- Born: December 19, 1972 (age 53)
- Citizenship: United States
- Education: University of California at Los Angeles, B.S. (1995), Ph. D. (2002)
- Awards: Helen Hay Whitney Fellowship (2002) Searle Scholarship (2006) MacArthur Fellowship (2012)
- Scientific career
- Fields: Microbiology Immunology Neuroscience
- Workplaces: California Institute of Technology (Caltech)
- Doctoral advisor: Olaf Schneewind
- Website: sarkis.caltech.edu

= Sarkis Mazmanian =

American microbiologist (born 1972)

Sarkis Mazmanian is an American medical microbiologist who has served as a professor at the California Institute of Technology since 2006. He is currently the Luis & Nelly Soux Professor of Microbiology in the Division of Biology and Biological Engineering, and a board member of Seed. Prior to this, Mazmanian was affiliated with Harvard Medical School and the University of Chicago. In 2012, Mazmanian was awarded a MacArthur Fellowship for his pioneering work on the human microbiome.

==Work==
Mazmanian's research investigates the symbiotic relationship between beneficial bacteria and their hosts. In seminal work, Mazmanian discovered the first microbial molecule that has direct beneficial effects on mammals. Working in Dennis Kasper's lab, he showed in 2005 that a particular bacterial species, Bacteroides fragilis, from the human microbiome augments immune function and balances a dysregulated immune system. Mazmanian has described and defined a novel paradigm in science whereby the gut microbiome intricately controls the development and function of the mammalian immune system. These discoveries include the demonstration that B. fragilis can treat experimental inflammatory bowel disease by inducing the activity of protective, regulatory immune cells. Further, his laboratory revealed that the gut microbiome impacts autoimmune diseases such as experimental multiple sclerosis.

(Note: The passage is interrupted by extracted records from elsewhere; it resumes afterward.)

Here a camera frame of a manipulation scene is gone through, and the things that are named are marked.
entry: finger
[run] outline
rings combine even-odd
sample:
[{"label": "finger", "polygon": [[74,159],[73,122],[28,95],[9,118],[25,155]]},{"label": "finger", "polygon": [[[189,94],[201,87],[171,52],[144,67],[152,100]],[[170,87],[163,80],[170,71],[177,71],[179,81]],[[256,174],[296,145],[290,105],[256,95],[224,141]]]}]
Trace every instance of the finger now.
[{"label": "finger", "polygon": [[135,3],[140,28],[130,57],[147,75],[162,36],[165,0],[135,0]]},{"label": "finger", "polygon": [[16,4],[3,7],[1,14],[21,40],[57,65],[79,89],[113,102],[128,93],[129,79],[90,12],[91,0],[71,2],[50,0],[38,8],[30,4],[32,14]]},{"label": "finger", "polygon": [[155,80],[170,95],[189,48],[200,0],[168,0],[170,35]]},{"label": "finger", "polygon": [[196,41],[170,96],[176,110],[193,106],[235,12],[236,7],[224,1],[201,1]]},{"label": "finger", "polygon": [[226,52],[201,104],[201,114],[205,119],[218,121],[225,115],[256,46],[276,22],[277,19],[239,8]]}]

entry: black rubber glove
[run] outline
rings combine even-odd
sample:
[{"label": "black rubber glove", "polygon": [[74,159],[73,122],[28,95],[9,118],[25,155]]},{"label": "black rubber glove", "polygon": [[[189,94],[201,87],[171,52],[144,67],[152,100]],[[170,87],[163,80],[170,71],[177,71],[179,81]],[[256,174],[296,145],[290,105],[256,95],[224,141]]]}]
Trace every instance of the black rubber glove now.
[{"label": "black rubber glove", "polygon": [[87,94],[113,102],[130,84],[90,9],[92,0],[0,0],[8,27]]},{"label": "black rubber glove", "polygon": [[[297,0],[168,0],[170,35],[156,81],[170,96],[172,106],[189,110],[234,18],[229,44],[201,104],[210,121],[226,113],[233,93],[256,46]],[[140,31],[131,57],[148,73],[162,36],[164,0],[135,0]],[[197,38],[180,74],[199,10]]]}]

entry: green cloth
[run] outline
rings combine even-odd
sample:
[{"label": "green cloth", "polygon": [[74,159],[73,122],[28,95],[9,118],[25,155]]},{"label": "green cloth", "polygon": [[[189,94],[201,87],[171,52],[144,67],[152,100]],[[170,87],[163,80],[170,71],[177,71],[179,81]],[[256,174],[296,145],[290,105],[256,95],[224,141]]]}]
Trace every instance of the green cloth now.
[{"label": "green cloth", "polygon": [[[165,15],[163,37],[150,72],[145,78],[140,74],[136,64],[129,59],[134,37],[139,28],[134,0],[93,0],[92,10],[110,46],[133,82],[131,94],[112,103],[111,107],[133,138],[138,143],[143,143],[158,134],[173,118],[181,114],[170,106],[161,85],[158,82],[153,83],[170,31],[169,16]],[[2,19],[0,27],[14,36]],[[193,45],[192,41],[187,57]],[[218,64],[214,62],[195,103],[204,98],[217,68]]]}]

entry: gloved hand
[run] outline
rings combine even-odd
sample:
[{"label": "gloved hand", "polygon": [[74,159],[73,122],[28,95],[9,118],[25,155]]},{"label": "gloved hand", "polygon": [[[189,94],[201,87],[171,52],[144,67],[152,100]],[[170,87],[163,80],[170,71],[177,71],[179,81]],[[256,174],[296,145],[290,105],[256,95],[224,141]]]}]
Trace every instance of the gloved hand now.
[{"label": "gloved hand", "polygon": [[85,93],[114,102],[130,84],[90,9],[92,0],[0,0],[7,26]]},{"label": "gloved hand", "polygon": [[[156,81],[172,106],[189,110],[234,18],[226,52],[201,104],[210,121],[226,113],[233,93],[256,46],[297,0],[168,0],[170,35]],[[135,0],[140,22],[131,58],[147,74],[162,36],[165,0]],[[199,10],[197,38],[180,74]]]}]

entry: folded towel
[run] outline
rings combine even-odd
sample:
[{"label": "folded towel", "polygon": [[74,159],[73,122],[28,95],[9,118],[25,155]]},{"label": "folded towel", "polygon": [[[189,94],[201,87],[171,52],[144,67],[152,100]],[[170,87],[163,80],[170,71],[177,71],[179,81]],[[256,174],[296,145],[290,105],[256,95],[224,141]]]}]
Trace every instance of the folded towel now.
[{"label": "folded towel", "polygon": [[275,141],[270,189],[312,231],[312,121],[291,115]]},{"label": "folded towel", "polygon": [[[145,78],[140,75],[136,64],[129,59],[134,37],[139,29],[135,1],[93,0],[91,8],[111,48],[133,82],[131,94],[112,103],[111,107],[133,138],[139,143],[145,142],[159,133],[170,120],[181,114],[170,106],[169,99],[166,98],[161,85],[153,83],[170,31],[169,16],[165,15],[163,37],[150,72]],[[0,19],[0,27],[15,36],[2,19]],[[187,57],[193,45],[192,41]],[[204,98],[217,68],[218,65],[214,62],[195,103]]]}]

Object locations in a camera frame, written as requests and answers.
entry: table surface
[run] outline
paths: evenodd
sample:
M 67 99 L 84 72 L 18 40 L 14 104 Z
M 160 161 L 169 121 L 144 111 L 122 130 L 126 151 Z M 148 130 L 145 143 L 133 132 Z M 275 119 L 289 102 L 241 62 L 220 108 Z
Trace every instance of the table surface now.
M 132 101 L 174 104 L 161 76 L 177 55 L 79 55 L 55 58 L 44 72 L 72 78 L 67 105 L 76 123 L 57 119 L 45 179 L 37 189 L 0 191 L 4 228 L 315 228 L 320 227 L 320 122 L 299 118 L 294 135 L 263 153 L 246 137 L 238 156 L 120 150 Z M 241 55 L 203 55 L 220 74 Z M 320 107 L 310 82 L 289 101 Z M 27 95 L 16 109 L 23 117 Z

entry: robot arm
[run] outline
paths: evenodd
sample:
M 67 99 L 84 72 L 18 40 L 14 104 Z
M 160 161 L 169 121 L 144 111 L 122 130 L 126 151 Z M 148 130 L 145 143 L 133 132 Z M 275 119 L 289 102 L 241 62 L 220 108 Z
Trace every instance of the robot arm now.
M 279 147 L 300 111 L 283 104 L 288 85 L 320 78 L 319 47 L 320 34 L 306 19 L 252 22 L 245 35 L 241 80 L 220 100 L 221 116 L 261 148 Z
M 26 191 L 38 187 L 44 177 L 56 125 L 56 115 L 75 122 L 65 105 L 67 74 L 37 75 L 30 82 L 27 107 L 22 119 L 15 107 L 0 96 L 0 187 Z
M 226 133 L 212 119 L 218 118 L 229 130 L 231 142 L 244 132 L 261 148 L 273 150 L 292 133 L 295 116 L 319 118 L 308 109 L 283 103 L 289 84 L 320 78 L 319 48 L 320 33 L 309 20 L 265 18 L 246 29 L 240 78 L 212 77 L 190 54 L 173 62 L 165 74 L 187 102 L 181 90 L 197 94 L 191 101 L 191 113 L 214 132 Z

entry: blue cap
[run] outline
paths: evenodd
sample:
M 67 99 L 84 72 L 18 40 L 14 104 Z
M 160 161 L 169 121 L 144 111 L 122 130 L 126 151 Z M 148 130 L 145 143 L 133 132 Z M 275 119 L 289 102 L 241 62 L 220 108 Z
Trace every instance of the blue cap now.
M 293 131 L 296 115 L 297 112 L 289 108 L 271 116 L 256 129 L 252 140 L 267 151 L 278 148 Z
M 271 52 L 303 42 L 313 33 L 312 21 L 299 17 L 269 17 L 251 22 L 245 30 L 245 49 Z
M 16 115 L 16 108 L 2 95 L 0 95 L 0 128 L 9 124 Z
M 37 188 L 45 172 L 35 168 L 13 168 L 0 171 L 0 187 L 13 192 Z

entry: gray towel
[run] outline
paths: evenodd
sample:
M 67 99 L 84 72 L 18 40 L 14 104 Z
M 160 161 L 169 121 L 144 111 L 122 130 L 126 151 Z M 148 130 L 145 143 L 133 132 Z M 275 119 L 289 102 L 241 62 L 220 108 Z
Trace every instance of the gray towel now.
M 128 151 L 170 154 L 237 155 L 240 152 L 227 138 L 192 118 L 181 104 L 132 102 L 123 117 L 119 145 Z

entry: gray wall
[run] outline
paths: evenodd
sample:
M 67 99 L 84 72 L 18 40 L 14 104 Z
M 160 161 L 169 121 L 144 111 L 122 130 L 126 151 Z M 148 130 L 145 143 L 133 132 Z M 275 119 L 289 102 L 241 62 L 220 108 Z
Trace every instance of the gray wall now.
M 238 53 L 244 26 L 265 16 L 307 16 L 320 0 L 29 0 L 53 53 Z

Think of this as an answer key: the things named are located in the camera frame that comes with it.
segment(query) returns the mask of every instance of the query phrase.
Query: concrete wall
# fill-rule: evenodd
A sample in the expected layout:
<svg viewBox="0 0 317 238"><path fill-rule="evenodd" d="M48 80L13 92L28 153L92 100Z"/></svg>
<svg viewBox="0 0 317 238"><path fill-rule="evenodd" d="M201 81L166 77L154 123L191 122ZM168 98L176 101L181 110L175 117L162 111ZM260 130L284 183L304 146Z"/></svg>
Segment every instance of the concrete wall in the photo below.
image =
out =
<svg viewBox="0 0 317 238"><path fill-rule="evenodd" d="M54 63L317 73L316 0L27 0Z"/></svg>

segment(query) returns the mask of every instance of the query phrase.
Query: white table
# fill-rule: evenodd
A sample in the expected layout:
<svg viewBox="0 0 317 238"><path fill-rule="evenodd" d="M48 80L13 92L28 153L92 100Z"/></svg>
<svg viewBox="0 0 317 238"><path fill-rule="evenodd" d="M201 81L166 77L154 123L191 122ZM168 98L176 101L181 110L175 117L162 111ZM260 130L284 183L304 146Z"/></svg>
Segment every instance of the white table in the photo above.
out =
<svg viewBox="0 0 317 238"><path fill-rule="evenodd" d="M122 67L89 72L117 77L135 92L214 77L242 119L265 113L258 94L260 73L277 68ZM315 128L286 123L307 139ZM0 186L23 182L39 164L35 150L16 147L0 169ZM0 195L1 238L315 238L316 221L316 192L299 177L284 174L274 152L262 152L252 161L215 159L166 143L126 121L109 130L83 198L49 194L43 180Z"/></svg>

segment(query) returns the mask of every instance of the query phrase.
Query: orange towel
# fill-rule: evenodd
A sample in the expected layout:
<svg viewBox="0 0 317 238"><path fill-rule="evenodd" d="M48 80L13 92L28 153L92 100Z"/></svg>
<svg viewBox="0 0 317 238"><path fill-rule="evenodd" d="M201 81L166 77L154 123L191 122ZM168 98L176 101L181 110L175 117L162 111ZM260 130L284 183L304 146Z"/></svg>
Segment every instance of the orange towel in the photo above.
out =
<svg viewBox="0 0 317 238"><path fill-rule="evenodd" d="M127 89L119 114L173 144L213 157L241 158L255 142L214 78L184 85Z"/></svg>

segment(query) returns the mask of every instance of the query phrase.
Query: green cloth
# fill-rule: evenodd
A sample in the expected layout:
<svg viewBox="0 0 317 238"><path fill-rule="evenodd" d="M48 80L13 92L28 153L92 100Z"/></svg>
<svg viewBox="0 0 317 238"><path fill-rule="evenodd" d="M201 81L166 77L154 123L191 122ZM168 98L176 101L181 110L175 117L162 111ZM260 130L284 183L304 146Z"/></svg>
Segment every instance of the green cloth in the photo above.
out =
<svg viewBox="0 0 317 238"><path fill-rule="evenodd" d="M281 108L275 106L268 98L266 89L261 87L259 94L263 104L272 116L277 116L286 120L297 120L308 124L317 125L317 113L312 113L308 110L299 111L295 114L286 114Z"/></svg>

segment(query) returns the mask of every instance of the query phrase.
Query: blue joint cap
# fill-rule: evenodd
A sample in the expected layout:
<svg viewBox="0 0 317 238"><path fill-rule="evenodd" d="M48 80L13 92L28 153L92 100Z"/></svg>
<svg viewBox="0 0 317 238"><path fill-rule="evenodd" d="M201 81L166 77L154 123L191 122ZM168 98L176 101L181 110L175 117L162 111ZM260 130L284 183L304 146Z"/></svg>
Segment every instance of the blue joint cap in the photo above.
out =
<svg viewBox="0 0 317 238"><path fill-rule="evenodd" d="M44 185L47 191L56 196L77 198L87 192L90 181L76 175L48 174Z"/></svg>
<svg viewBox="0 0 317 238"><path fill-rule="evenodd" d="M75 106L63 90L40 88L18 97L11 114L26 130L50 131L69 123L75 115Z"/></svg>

Mazmanian has also been involved in several ventures, having founded Axial Biotherapeutics and Symbiotix Biotherapies. Axial aimed to 'microbiota analysis to better understand the relationship between microbes and the central nervous system', and raised $102m with early investors including Longwood Fund. The New York Times noted Symbiotix as 'developing a complex sugar called PSA, which is associated with Bacteroides fragilis, into treatments for intestinal disease and multiple sclerosis'. He also serves on the scientific advisory board of over a dozen companies, academic centers and not-for-profit foundations.

== Personal life ==
Mazmanian was born in Lebanon to two Armenian refugees, moving to the US in 1973 whilst a toddler. He enrolled at UCLA in 1990, planning to major in English, before focusing on microbiology. He graduated in 1995 having majored in microbiology, before enrolling on a PHD which he concluded in 2002. He was awarded a Helen Hay Whitney Postdoctoral Fellowship at Harvard Medical School, before moving to Caltech in 2006, where he established the microbiome department.

Mazmanian's research has won him several awards including a Searle Scholar, Young Investigator of the Year at Harvard Medical School, Damon Runyon Innovation Award, the MacArthur Foundation Award, and Discover Magazine named him as one of the "Best Brains in Science under 40".